Unless you are the lucky recipient of a trust fund or an A-list Hollywood celebrity, you know your good fortune is never 100 percent secure.
This requires being careful over your investments, even when (or especially when!) you are flush with cash. One of those considerations is likely to be in real estate.
If you’ve been debating that ocean bungalow or ski-in/ski-out mountain condo, we can help you deliberate.
Read on to learn why 2018 is the right time to buy a second home.
*Disclosure: This is a partnered post. Read our full disclosure policy here.
Interest Rates are at an Historic Low
This should be a driving force in your decision, as you’ll want to act before rates and prices go back up. Don’t let the somewhat low rate of investment-home sales deter you.
Interest rates are one of—if not the number one—consideration when buying property, so go, go, go.
As Jeff Chervenak, branch manager of the mortgage lender Guaranty Federal in Farmington, CT, says via HGTV.com, “It’s an excellent time to buy a second home.
Really, the interest rates couldn’t be better, property values are down — it really works out well. If you’re at all in the marketplace, this is the time.”
Of course, this means you need to have the cash.

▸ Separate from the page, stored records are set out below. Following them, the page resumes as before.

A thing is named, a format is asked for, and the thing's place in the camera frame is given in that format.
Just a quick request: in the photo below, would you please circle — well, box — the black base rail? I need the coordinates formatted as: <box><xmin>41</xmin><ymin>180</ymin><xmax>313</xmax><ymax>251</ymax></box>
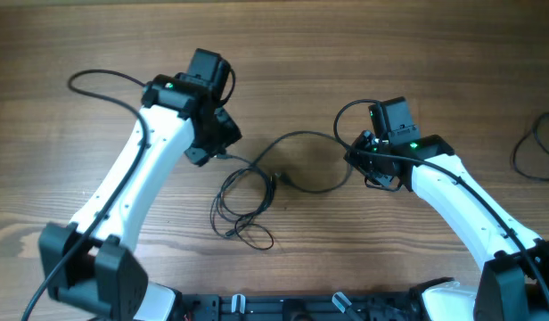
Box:
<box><xmin>173</xmin><ymin>291</ymin><xmax>430</xmax><ymax>321</ymax></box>

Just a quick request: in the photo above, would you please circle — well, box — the black cable bundle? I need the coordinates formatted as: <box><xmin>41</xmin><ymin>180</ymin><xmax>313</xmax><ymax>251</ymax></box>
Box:
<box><xmin>209</xmin><ymin>130</ymin><xmax>355</xmax><ymax>251</ymax></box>

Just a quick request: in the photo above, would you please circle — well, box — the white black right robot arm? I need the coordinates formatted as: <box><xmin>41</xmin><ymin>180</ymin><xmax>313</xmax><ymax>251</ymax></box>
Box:
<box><xmin>343</xmin><ymin>97</ymin><xmax>549</xmax><ymax>320</ymax></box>

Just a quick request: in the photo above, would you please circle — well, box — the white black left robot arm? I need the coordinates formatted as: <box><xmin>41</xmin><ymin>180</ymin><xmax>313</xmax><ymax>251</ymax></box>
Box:
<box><xmin>22</xmin><ymin>49</ymin><xmax>242</xmax><ymax>320</ymax></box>

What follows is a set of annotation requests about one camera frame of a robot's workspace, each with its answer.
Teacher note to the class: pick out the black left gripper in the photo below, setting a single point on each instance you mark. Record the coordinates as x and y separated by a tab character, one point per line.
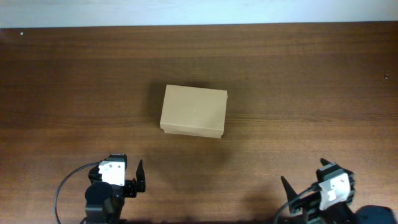
130	184

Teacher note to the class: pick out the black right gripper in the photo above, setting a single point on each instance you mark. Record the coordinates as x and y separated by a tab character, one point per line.
311	202

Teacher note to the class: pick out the cardboard box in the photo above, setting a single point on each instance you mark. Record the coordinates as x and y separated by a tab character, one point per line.
194	111

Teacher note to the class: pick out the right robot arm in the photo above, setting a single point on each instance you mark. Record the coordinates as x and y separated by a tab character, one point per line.
367	214

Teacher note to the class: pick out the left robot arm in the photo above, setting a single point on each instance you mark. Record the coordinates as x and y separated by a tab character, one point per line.
105	197

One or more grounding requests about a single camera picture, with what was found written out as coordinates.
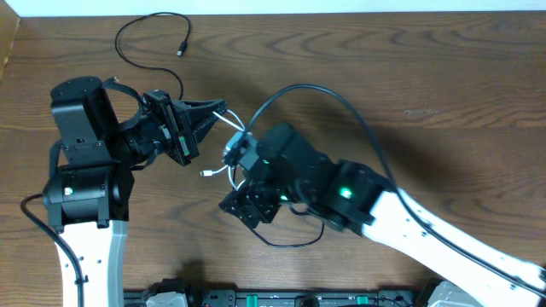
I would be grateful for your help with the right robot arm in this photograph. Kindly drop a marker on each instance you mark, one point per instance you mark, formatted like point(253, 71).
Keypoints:
point(282, 167)

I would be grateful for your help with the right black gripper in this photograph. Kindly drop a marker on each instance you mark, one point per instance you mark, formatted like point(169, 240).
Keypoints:
point(246, 200)

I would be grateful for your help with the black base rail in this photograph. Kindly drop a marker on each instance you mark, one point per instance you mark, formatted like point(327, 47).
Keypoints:
point(176, 292)

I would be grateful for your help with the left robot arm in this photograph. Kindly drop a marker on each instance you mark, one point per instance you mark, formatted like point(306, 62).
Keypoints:
point(109, 131)

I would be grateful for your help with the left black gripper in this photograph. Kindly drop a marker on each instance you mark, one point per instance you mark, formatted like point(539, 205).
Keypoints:
point(186, 133)

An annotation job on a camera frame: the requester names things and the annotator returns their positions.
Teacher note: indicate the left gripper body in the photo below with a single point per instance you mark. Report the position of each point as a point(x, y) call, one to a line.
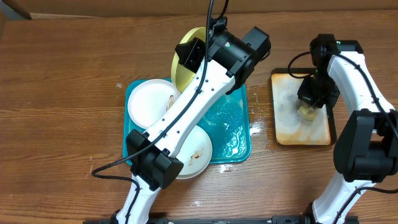
point(194, 57)

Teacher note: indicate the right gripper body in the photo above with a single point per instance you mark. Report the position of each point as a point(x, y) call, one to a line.
point(319, 91)

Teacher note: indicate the yellow-green plate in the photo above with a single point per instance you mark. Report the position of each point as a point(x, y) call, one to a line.
point(181, 76)

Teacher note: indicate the yellow sponge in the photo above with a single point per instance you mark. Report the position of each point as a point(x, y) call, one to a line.
point(307, 112)

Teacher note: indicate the white plate with sauce streak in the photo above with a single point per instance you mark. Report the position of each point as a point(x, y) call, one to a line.
point(149, 100)

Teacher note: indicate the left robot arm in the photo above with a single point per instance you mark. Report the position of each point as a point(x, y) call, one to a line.
point(222, 63)

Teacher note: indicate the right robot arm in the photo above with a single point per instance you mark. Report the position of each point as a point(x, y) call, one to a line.
point(366, 151)

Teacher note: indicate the black tray with soapy water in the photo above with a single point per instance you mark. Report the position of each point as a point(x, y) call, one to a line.
point(290, 128)

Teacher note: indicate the teal plastic tray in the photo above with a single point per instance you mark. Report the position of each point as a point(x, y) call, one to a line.
point(227, 124)

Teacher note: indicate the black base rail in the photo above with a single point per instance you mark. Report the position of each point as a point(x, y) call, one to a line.
point(278, 219)

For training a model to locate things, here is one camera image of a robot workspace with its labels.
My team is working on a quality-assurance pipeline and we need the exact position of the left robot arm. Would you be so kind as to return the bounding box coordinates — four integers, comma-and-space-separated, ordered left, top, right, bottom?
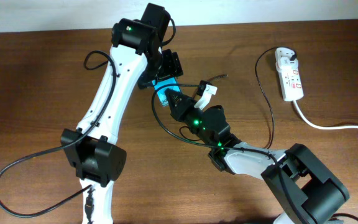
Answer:
60, 3, 183, 223

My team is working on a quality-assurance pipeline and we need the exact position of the black charging cable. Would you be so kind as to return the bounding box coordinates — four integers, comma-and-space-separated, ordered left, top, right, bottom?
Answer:
191, 46, 298, 150

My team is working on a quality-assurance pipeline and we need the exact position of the blue-screen Galaxy smartphone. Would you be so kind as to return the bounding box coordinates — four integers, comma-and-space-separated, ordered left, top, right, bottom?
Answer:
152, 78, 181, 106

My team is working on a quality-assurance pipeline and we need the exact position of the white power strip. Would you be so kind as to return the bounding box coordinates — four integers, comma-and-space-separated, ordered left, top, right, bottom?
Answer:
275, 59, 304, 101

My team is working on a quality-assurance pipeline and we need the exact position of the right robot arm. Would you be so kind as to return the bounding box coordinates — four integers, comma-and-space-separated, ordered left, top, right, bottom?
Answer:
165, 89, 350, 223

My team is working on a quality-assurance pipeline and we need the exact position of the white USB charger plug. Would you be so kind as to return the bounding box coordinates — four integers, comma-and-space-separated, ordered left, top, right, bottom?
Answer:
275, 47, 299, 72

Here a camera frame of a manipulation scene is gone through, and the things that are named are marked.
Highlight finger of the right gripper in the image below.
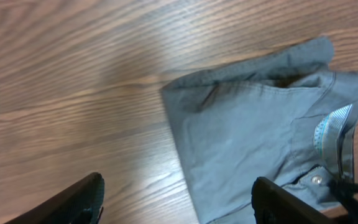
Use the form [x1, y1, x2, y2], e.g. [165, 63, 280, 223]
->
[328, 180, 358, 223]

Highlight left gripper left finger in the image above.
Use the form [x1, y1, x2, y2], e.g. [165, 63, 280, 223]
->
[6, 172, 104, 224]

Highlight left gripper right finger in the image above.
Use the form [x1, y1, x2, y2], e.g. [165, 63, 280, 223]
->
[252, 177, 336, 224]

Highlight grey shorts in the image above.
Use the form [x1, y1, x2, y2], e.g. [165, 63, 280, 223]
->
[161, 37, 358, 223]

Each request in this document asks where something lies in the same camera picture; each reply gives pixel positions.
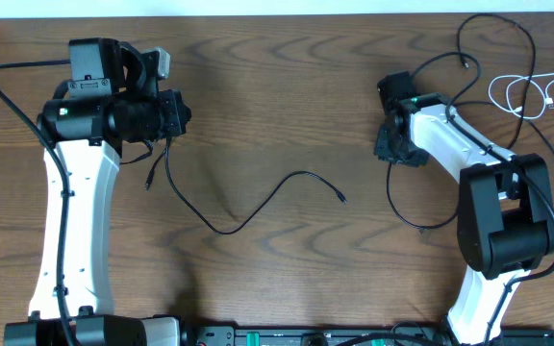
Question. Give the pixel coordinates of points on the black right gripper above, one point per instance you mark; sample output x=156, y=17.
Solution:
x=417, y=158

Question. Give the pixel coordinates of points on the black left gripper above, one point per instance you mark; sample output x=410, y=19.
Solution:
x=179, y=111

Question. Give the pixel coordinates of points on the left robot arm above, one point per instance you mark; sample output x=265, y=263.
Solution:
x=112, y=96

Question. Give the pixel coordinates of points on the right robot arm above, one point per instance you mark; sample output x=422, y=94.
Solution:
x=505, y=218

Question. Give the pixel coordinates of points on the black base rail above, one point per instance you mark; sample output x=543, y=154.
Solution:
x=330, y=335

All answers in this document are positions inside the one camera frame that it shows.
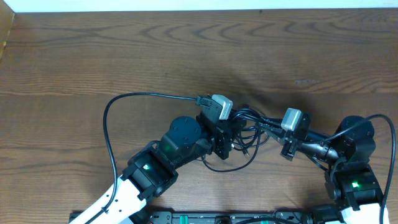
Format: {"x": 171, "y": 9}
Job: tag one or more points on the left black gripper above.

If you want to take advantage of these interest rates but you’re short on capital, consider hard money commercial loans and residential loans.
You’ll need to put about 25 percent of the purchase price down in cash, and that’s not likely to be a small amount, so use these financing options to your advantage.

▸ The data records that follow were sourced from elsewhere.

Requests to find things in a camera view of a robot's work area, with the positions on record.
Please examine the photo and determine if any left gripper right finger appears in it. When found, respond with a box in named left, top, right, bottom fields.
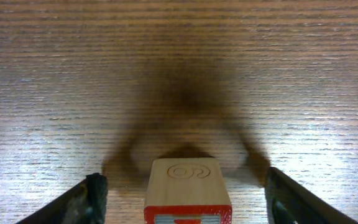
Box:
left=265, top=167, right=358, bottom=224

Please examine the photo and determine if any red I block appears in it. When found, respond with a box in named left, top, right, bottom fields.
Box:
left=144, top=157, right=232, bottom=224

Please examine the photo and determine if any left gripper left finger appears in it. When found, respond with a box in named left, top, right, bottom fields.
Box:
left=17, top=173, right=108, bottom=224

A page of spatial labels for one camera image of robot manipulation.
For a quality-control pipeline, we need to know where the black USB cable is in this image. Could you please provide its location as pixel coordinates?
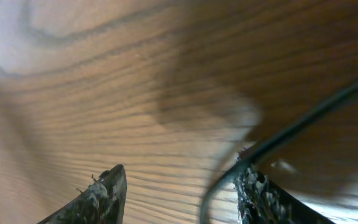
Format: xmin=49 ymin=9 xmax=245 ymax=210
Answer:
xmin=199 ymin=70 xmax=358 ymax=224

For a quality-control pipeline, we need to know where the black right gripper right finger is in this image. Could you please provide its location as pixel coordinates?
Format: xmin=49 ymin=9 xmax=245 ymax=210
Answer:
xmin=233 ymin=165 xmax=334 ymax=224

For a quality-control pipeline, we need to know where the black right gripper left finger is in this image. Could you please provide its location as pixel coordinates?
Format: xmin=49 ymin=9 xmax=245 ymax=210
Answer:
xmin=39 ymin=164 xmax=127 ymax=224

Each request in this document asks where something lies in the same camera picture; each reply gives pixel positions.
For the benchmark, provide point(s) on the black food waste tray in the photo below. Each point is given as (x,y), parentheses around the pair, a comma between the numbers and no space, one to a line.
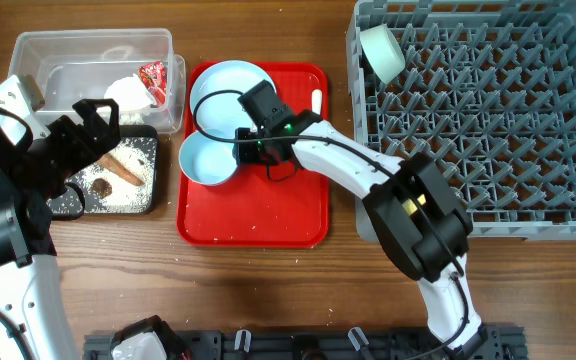
(68,205)

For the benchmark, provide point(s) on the light blue plate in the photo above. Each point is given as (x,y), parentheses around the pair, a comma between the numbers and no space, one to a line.
(223,112)

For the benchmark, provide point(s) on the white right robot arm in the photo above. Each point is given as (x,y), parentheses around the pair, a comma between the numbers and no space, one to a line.
(418,220)

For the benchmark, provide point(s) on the clear plastic waste bin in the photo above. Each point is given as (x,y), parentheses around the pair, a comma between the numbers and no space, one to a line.
(71,65)

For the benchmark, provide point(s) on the light blue rice bowl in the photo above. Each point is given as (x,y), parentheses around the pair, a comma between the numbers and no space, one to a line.
(206,161)

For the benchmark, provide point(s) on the mint green bowl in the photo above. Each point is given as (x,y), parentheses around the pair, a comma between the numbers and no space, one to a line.
(383,52)

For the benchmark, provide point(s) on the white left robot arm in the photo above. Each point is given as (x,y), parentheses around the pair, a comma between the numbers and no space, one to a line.
(33,324)

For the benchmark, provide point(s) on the yellow plastic cup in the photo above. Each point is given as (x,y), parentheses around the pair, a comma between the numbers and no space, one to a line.
(410,207)

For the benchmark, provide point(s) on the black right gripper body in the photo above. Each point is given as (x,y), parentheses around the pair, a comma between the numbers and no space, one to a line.
(252,150)

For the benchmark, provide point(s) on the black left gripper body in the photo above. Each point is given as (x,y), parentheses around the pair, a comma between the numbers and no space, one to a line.
(66,150)

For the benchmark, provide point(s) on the brown food lump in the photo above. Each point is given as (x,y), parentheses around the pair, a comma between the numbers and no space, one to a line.
(101,188)

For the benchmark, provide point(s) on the white rice pile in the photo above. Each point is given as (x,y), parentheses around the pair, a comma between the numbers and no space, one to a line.
(139,156)

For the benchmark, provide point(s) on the red snack wrapper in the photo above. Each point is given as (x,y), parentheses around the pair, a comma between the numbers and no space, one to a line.
(154,77)

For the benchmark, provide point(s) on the grey dishwasher rack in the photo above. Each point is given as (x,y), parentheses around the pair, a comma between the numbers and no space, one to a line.
(489,92)

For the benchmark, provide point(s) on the white plastic spoon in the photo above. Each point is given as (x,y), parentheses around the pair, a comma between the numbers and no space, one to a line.
(316,101)

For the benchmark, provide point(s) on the brown carrot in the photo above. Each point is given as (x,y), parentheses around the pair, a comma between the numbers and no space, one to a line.
(110,163)

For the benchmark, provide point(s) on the crumpled white tissue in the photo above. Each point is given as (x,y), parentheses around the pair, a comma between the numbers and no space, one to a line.
(130,94)

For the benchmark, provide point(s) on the red serving tray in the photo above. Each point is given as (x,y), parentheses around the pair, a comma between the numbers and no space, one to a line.
(283,209)

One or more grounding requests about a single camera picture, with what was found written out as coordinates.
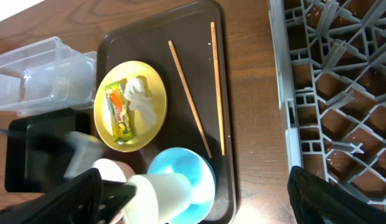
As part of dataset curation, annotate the green snack wrapper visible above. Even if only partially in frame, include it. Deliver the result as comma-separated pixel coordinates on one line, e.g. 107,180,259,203
105,82,133,145

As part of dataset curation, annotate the right wooden chopstick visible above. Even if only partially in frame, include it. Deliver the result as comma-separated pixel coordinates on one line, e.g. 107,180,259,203
210,22,225,156

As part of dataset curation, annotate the left wooden chopstick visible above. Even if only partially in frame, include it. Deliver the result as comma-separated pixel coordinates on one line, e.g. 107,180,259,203
168,40,212,159

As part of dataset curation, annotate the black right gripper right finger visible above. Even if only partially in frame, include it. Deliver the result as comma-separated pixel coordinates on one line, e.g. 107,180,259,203
287,166,386,224

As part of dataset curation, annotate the wooden chopstick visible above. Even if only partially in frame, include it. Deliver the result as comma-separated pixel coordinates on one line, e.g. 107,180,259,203
210,22,225,156
168,40,212,159

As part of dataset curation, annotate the white cup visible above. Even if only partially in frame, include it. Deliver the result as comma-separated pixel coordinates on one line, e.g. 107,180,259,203
123,173,192,224

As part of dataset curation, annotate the dark brown serving tray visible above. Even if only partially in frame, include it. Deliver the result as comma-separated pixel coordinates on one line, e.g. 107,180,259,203
97,1,237,223

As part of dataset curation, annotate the grey dishwasher rack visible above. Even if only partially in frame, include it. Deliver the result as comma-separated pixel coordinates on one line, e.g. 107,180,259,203
268,0,386,213

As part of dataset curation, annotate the light blue bowl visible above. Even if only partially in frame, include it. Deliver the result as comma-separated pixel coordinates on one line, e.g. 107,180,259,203
148,147,216,224

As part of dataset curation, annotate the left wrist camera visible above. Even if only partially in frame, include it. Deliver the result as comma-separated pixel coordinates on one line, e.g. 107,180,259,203
64,131,105,179

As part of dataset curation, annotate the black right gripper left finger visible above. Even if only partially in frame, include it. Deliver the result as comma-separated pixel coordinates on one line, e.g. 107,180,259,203
0,168,136,224

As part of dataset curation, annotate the clear plastic waste bin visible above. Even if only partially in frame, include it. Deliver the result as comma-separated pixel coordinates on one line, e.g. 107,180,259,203
0,37,97,117

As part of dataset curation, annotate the black waste tray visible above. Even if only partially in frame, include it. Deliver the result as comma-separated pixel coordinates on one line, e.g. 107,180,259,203
4,108,91,193

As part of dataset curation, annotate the yellow plate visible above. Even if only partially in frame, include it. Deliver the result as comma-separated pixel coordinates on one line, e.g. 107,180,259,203
93,60,167,152

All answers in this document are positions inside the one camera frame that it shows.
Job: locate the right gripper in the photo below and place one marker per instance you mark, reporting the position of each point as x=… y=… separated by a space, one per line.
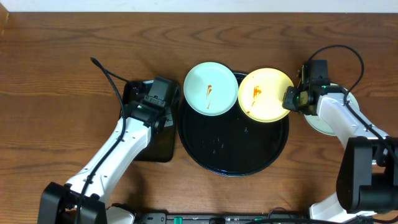
x=287 y=101

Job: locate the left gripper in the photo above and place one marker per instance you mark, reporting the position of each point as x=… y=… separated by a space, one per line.
x=170 y=116

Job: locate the light blue plate front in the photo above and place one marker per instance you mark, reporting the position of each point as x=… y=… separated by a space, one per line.
x=320 y=125

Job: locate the light blue plate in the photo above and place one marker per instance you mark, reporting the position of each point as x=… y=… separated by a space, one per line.
x=320 y=125
x=210 y=88

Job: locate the yellow plate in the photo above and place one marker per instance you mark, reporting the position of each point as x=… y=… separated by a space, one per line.
x=261 y=95

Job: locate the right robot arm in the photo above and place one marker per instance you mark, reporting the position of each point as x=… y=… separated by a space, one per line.
x=367 y=180

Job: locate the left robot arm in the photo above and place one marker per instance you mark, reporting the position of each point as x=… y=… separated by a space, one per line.
x=84 y=198

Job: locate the black rectangular tray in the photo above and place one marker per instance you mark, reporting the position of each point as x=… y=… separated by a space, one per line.
x=161 y=145

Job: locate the black round tray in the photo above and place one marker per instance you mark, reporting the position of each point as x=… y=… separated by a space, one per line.
x=231 y=144

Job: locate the light blue plate back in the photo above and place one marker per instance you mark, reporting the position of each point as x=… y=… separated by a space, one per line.
x=210 y=88

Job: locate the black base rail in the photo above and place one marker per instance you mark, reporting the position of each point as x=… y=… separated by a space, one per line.
x=163 y=218

In turn, you also want this property to make money for you, so buying a fixer-upper for your second home isn’t always advised.
Know the extensive amount of time, knowledge and experience required for a successful fix-and-flip investment.While the profit margin is high, so too is the room for error.

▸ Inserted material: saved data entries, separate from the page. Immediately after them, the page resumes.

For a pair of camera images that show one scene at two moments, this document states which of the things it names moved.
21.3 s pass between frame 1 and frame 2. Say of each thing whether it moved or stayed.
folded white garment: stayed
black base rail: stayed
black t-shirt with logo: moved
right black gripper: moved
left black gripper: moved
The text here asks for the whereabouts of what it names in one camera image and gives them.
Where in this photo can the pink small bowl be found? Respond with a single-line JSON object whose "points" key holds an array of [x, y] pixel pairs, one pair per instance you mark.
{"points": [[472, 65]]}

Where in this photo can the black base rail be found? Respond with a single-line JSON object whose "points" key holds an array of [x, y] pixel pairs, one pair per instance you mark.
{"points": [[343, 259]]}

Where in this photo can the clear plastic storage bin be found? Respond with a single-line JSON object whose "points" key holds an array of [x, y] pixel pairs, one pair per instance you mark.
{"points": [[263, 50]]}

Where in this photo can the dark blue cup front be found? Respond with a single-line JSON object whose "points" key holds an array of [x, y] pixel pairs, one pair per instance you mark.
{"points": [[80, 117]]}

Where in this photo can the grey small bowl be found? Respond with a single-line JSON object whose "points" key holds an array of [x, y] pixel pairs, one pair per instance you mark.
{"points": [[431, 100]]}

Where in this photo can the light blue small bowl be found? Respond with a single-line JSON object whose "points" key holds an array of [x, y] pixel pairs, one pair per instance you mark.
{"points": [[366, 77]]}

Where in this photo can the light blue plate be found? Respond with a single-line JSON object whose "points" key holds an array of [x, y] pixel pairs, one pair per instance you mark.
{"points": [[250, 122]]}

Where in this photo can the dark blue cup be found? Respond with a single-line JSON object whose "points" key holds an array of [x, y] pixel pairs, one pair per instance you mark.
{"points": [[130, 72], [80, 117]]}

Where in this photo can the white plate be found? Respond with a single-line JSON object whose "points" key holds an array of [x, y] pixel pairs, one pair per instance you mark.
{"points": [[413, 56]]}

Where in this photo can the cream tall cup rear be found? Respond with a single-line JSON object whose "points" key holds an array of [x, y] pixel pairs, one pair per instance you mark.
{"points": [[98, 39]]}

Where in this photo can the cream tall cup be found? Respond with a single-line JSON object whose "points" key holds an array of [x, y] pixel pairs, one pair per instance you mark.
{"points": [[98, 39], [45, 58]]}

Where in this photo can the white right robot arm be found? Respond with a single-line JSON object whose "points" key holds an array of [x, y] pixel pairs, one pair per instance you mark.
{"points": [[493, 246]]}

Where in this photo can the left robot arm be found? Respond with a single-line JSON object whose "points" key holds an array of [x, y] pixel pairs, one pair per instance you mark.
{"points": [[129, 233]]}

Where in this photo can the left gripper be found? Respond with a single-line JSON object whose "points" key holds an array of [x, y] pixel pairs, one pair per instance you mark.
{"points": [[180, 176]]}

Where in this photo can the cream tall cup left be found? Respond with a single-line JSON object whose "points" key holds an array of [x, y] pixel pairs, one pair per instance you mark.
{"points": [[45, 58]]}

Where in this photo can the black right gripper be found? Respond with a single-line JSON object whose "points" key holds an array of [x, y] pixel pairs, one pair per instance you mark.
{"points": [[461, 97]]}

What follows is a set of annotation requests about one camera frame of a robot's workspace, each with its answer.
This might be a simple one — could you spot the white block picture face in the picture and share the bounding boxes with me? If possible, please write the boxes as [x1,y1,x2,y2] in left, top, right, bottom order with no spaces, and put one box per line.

A turnkey home is more likely to result in the positive cash flow you desire from your investment, since you can begin renting it out immediately either through a lease or a hosting site such as AirBnB.
You’re Well Versed in Your Own Personal Finances
More than ever, the savvy homebuyer knows that the biggest factor when buying a home is weighing their personal finances with higher priority than U.S. economy and real estate market.
Whereas in the past many of us needed financial advisors during big transactional decisions such as home buying, these days we know where to access the information we need when deciding whether to pull the trigger.
As Craig Venezia, author of Buying a Second Home: Income, Getaway or Retirement, says via this CNBC article, a vacation home that gets rented either in part or in full ultimately costs about 20 percent more than a primary residence.
Statistics and ratios such as these are easily available to average Joe investors, and can readily equip them with the necessary information to make a sound financial decision.
The online resources available in 2018 are among the few things investors need to make a successful profit; websites such as Zillow, for example, are a great place to start researching the market value and gathering hard facts.
It’s an Investment Not Related to Stocks
The stock market will always have a firm place within investment opportunities, but if you’re looking for a surefire bet, stocks aren’t your best choice.
The stock market is notoriously unstable, and with the influx of Bitcoin, 2018 is slated to be even more volatile.
That’s why this year is an ideal time to buy a second home, as it’s a tangible investment untethered to such instability.
However, this also means your investment will be less liquid; if you anticipate needing to sell this second home in a hurry, you might want to reconsider your real estate purchase.
A second home will be more about making money off the gradual appreciation of the property rather than an immediate turn-around.
As the aforementioned CNBC article notes, “Historically speaking, the median single-family home has appreciated 5.4 percent since 1968, while the S&P 500 index of blue-chip stocks has produced an annualized return of roughly 6.7 percent.”
The gains are faster, but the risk is greater. No matter what direction you decide to go, remember that those who are financially successful still save money while investing.
With low interest rates and a rise in financial savviness, this could be the ideal time to go for that second home you’ve wanted to buy for years.
Use the wealth of information available at your fingertips to start your research and see if this opportunity is for you.